╔══

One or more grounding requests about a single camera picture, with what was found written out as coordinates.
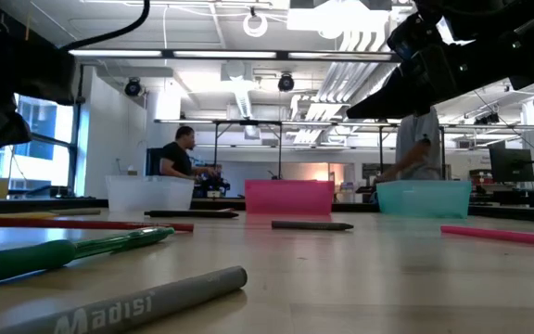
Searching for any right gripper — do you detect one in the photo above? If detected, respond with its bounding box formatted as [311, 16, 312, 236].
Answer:
[346, 41, 534, 120]

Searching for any yellow pencil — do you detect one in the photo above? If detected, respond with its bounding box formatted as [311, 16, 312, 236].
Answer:
[0, 211, 59, 221]

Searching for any green pen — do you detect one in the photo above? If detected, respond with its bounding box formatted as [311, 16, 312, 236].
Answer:
[0, 225, 176, 284]

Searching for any teal plastic bin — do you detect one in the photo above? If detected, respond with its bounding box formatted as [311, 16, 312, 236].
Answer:
[376, 179, 474, 220]

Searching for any orange-red pencil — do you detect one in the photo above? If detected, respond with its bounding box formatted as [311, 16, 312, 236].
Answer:
[0, 217, 196, 233]

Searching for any pink plastic bin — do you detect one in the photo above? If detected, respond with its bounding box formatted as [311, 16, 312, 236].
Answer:
[244, 179, 336, 216]

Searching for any grey crayon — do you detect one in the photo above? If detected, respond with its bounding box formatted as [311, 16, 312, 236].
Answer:
[271, 220, 355, 232]

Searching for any pink pencil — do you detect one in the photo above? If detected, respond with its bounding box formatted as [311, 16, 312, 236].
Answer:
[439, 224, 534, 249]

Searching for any black pen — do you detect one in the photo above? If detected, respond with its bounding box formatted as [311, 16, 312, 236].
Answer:
[143, 209, 240, 220]

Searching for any grey marker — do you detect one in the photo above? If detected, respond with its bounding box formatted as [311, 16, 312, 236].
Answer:
[0, 264, 249, 334]

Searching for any person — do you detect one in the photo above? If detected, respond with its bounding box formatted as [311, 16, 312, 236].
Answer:
[376, 107, 444, 183]
[159, 125, 222, 180]

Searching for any large window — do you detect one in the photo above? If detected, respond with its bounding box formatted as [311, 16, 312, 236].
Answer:
[0, 92, 85, 199]

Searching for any white ceiling light panel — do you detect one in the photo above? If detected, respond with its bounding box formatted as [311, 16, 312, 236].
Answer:
[286, 0, 391, 34]

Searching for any red equipment box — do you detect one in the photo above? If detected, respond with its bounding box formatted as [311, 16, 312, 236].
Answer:
[469, 168, 493, 187]

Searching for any black computer monitor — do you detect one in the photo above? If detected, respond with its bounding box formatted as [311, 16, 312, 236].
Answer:
[145, 147, 164, 177]
[489, 147, 534, 184]

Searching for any black office desk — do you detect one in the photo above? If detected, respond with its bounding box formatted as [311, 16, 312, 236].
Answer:
[468, 185, 534, 209]

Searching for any clear plastic bin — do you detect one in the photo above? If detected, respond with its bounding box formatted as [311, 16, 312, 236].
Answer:
[105, 174, 196, 213]

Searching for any black metal frame stand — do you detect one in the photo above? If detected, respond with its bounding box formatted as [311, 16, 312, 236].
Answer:
[377, 122, 447, 182]
[210, 118, 285, 181]

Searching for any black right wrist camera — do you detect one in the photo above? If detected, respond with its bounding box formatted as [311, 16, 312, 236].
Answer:
[388, 12, 442, 61]

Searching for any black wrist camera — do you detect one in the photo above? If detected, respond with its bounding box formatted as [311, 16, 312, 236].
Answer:
[14, 44, 82, 107]
[388, 12, 442, 61]

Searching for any black dome camera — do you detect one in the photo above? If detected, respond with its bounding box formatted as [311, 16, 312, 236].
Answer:
[123, 77, 143, 97]
[276, 71, 296, 93]

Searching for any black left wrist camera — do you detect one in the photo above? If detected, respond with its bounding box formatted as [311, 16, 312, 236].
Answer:
[14, 44, 82, 107]

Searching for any white ceiling duct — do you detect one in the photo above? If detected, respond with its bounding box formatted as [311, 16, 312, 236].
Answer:
[219, 58, 258, 120]

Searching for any white cable ring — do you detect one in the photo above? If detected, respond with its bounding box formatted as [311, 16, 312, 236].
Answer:
[241, 10, 270, 39]

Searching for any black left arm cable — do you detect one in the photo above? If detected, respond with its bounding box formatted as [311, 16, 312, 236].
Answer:
[60, 0, 151, 51]

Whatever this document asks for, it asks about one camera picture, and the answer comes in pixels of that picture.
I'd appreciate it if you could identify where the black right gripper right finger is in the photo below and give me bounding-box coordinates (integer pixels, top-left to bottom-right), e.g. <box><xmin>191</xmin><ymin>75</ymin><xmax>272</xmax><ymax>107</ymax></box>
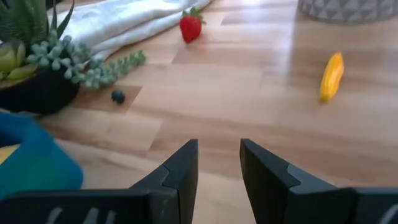
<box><xmin>239</xmin><ymin>139</ymin><xmax>355</xmax><ymax>224</ymax></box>

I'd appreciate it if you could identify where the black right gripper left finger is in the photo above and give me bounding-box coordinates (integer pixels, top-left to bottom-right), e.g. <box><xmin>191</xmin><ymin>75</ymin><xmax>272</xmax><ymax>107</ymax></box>
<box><xmin>129</xmin><ymin>139</ymin><xmax>199</xmax><ymax>224</ymax></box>

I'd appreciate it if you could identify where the small dark toy blueberry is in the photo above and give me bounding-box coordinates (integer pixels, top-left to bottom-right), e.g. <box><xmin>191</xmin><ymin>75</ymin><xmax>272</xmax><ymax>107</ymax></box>
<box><xmin>111</xmin><ymin>89</ymin><xmax>126</xmax><ymax>105</ymax></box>

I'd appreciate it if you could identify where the small yellow toy pepper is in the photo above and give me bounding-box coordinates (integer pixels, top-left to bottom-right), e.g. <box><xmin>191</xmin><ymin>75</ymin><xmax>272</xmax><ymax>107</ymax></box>
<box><xmin>318</xmin><ymin>52</ymin><xmax>345</xmax><ymax>104</ymax></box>

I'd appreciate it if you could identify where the red toy strawberry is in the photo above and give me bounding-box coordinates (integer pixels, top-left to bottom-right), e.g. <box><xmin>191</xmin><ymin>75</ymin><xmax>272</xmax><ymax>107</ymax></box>
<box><xmin>179</xmin><ymin>6</ymin><xmax>206</xmax><ymax>44</ymax></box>

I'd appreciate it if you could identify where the blue plastic tupperware container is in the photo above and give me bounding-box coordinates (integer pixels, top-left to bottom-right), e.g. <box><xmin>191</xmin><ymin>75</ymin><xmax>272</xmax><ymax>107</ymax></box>
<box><xmin>0</xmin><ymin>111</ymin><xmax>84</xmax><ymax>200</ymax></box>

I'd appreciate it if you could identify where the olive tan cloth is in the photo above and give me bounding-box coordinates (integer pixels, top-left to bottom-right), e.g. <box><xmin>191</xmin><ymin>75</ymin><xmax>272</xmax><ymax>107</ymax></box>
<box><xmin>57</xmin><ymin>139</ymin><xmax>259</xmax><ymax>224</ymax></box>

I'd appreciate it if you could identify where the succulent plant in black pot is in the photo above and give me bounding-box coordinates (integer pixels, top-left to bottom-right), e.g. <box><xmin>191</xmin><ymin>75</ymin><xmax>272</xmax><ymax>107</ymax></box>
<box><xmin>0</xmin><ymin>0</ymin><xmax>147</xmax><ymax>114</ymax></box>

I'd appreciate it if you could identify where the white checked dish towel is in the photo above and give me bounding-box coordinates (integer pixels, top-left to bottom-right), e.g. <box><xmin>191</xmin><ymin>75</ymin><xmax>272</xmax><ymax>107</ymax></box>
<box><xmin>46</xmin><ymin>0</ymin><xmax>212</xmax><ymax>62</ymax></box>

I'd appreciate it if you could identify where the succulent in white patterned pot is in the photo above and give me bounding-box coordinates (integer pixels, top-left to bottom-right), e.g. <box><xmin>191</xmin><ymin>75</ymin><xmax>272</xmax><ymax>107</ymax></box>
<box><xmin>297</xmin><ymin>0</ymin><xmax>398</xmax><ymax>24</ymax></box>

╚══

• [Your goal]: Quote the records in full and exactly; skip any image.

• [Exercise answer]:
One or more grounding requests about a single camera picture, with what was found written out as coordinates.
Searching for any right gripper — do you detect one in the photo above? If detected, respond with its bounding box formatted as [311, 16, 312, 236].
Answer:
[346, 41, 534, 120]

Searching for any yellow pencil — do you detect one in the photo above? If detected, respond with its bounding box formatted as [311, 16, 312, 236].
Answer:
[0, 211, 59, 221]

Searching for any green pen — do you detect one in the photo above? If detected, respond with its bounding box formatted as [311, 16, 312, 236].
Answer:
[0, 225, 176, 284]

Searching for any teal plastic bin — do you detect one in the photo above? If detected, respond with its bounding box formatted as [311, 16, 312, 236].
Answer:
[376, 179, 474, 220]

Searching for any orange-red pencil — do you detect one in the photo above? If detected, respond with its bounding box formatted as [311, 16, 312, 236].
Answer:
[0, 217, 196, 233]

Searching for any pink plastic bin — do you detect one in the photo above? If detected, respond with its bounding box formatted as [311, 16, 312, 236].
Answer:
[244, 179, 336, 216]

Searching for any grey crayon — do you detect one in the photo above? If detected, respond with its bounding box formatted as [311, 16, 312, 236].
Answer:
[271, 220, 355, 232]

Searching for any pink pencil — do you detect one in the photo above? If detected, respond with its bounding box formatted as [311, 16, 312, 236].
Answer:
[439, 224, 534, 249]

Searching for any black pen — do you detect one in the photo above? If detected, respond with its bounding box formatted as [311, 16, 312, 236].
Answer:
[143, 209, 240, 220]

Searching for any grey marker — do you detect one in the photo above? If detected, respond with its bounding box formatted as [311, 16, 312, 236].
Answer:
[0, 264, 249, 334]

Searching for any person — do you detect one in the photo above? If detected, respond with its bounding box formatted as [311, 16, 312, 236].
Answer:
[376, 107, 444, 183]
[159, 125, 222, 180]

Searching for any large window — do you detect one in the photo above? If detected, respond with its bounding box formatted as [311, 16, 312, 236].
Answer:
[0, 92, 85, 199]

Searching for any white ceiling light panel — do you detect one in the photo above? If detected, respond with its bounding box formatted as [311, 16, 312, 236].
Answer:
[286, 0, 391, 34]

Searching for any red equipment box — do you detect one in the photo above? If detected, respond with its bounding box formatted as [311, 16, 312, 236].
Answer:
[469, 168, 493, 187]

Searching for any black computer monitor — do you detect one in the photo above? If detected, respond with its bounding box formatted as [311, 16, 312, 236].
Answer:
[145, 147, 164, 177]
[489, 147, 534, 184]

Searching for any black office desk — do you detect one in the photo above? If detected, respond with its bounding box formatted as [311, 16, 312, 236].
Answer:
[468, 185, 534, 209]

Searching for any clear plastic bin — do you detect one in the photo above? If detected, respond with its bounding box formatted as [311, 16, 312, 236].
Answer:
[105, 174, 196, 213]

Searching for any black metal frame stand — do you detect one in the photo above? If detected, respond with its bounding box formatted as [311, 16, 312, 236].
Answer:
[377, 122, 447, 182]
[210, 118, 285, 181]

Searching for any black right wrist camera — do you detect one in the photo above? If detected, respond with its bounding box formatted as [311, 16, 312, 236].
Answer:
[388, 12, 442, 61]

Searching for any black wrist camera — do you detect one in the photo above? If detected, respond with its bounding box formatted as [311, 16, 312, 236].
Answer:
[14, 44, 82, 107]
[388, 12, 442, 61]

Searching for any black dome camera — do you detect one in the photo above? If detected, respond with its bounding box formatted as [311, 16, 312, 236].
Answer:
[123, 77, 143, 97]
[276, 71, 296, 93]

Searching for any black left wrist camera — do you detect one in the photo above? If detected, respond with its bounding box formatted as [311, 16, 312, 236].
Answer:
[14, 44, 82, 107]

Searching for any white ceiling duct — do you detect one in the photo above? If detected, respond with its bounding box formatted as [311, 16, 312, 236].
Answer:
[219, 58, 258, 120]

Searching for any white cable ring — do you detect one in the photo above? If detected, respond with its bounding box formatted as [311, 16, 312, 236].
Answer:
[241, 10, 270, 39]

Searching for any black left arm cable — do you detect one in the photo above? If detected, respond with its bounding box formatted as [311, 16, 312, 236].
Answer:
[60, 0, 151, 51]

Whatever this document asks for, it asks about one camera picture, and the answer comes in pixels of that picture.
I'd appreciate it if you could identify where the black right gripper right finger is in the photo below and give me bounding-box coordinates (integer pixels, top-left to bottom-right), e.g. <box><xmin>191</xmin><ymin>75</ymin><xmax>272</xmax><ymax>107</ymax></box>
<box><xmin>239</xmin><ymin>139</ymin><xmax>355</xmax><ymax>224</ymax></box>

I'd appreciate it if you could identify where the black right gripper left finger is in the photo above and give me bounding-box coordinates (integer pixels, top-left to bottom-right), e.g. <box><xmin>191</xmin><ymin>75</ymin><xmax>272</xmax><ymax>107</ymax></box>
<box><xmin>129</xmin><ymin>139</ymin><xmax>199</xmax><ymax>224</ymax></box>

I'd appreciate it if you could identify where the small dark toy blueberry is in the photo above and give me bounding-box coordinates (integer pixels, top-left to bottom-right), e.g. <box><xmin>191</xmin><ymin>75</ymin><xmax>272</xmax><ymax>107</ymax></box>
<box><xmin>111</xmin><ymin>89</ymin><xmax>126</xmax><ymax>105</ymax></box>

I'd appreciate it if you could identify where the small yellow toy pepper is in the photo above and give me bounding-box coordinates (integer pixels, top-left to bottom-right), e.g. <box><xmin>191</xmin><ymin>75</ymin><xmax>272</xmax><ymax>107</ymax></box>
<box><xmin>318</xmin><ymin>52</ymin><xmax>345</xmax><ymax>104</ymax></box>

I'd appreciate it if you could identify where the red toy strawberry is in the photo above and give me bounding-box coordinates (integer pixels, top-left to bottom-right), e.g. <box><xmin>191</xmin><ymin>75</ymin><xmax>272</xmax><ymax>107</ymax></box>
<box><xmin>179</xmin><ymin>6</ymin><xmax>206</xmax><ymax>44</ymax></box>

I'd appreciate it if you could identify where the blue plastic tupperware container is in the photo above and give me bounding-box coordinates (integer pixels, top-left to bottom-right), e.g. <box><xmin>191</xmin><ymin>75</ymin><xmax>272</xmax><ymax>107</ymax></box>
<box><xmin>0</xmin><ymin>111</ymin><xmax>84</xmax><ymax>200</ymax></box>

I'd appreciate it if you could identify where the olive tan cloth is in the photo above and give me bounding-box coordinates (integer pixels, top-left to bottom-right), e.g. <box><xmin>191</xmin><ymin>75</ymin><xmax>272</xmax><ymax>107</ymax></box>
<box><xmin>57</xmin><ymin>139</ymin><xmax>259</xmax><ymax>224</ymax></box>

I'd appreciate it if you could identify where the succulent plant in black pot is in the photo above and give me bounding-box coordinates (integer pixels, top-left to bottom-right), e.g. <box><xmin>191</xmin><ymin>75</ymin><xmax>272</xmax><ymax>107</ymax></box>
<box><xmin>0</xmin><ymin>0</ymin><xmax>147</xmax><ymax>114</ymax></box>

I'd appreciate it if you could identify where the white checked dish towel is in the photo above and give me bounding-box coordinates (integer pixels, top-left to bottom-right), e.g. <box><xmin>191</xmin><ymin>75</ymin><xmax>272</xmax><ymax>107</ymax></box>
<box><xmin>46</xmin><ymin>0</ymin><xmax>212</xmax><ymax>62</ymax></box>

I'd appreciate it if you could identify where the succulent in white patterned pot is in the photo above and give me bounding-box coordinates (integer pixels, top-left to bottom-right), e.g. <box><xmin>191</xmin><ymin>75</ymin><xmax>272</xmax><ymax>107</ymax></box>
<box><xmin>297</xmin><ymin>0</ymin><xmax>398</xmax><ymax>24</ymax></box>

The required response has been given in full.